### Instructions for the task
From the data below, report how many lines contain the word "Format", giving the number and nothing else.

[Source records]
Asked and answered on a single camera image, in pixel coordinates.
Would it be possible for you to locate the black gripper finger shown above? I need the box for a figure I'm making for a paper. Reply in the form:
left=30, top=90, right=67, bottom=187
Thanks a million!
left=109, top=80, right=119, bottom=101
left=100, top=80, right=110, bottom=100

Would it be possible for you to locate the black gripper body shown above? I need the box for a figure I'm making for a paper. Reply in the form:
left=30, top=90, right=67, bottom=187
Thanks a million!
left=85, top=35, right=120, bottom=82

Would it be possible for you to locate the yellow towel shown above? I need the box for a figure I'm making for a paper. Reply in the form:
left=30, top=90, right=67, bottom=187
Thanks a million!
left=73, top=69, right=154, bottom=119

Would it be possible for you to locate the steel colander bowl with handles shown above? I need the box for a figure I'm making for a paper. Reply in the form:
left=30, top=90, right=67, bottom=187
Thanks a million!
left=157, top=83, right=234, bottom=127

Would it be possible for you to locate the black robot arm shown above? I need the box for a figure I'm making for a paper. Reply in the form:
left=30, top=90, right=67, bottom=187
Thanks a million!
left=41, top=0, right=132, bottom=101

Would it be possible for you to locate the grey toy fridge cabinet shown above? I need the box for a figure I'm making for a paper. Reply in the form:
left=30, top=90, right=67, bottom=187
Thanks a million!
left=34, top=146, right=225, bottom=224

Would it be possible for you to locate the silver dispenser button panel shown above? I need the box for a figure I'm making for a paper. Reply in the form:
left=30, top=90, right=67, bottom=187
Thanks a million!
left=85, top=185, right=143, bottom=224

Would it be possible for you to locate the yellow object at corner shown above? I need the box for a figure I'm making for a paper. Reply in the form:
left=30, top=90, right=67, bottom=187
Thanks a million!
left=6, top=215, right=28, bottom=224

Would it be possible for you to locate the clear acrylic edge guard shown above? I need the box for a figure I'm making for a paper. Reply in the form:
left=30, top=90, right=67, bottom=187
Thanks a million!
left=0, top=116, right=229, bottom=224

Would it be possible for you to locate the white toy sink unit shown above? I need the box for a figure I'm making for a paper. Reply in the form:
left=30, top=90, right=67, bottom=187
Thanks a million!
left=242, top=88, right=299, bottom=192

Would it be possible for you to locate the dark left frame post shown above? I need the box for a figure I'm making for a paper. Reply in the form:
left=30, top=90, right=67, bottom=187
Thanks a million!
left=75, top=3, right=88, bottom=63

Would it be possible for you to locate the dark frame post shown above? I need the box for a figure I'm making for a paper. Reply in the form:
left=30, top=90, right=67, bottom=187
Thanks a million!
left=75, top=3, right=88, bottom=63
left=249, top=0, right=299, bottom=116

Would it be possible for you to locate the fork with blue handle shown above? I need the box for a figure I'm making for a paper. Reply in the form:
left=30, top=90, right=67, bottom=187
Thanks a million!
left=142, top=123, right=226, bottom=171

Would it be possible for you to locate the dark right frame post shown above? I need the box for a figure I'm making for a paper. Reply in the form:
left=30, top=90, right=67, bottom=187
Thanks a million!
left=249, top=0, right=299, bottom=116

==

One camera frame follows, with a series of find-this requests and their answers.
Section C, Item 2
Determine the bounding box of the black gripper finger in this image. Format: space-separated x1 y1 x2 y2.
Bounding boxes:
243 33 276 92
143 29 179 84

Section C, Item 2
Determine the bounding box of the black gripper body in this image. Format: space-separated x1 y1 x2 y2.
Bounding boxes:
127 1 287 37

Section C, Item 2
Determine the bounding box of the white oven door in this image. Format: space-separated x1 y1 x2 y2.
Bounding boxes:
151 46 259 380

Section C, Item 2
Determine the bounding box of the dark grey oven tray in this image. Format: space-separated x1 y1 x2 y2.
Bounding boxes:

### Exercise result
4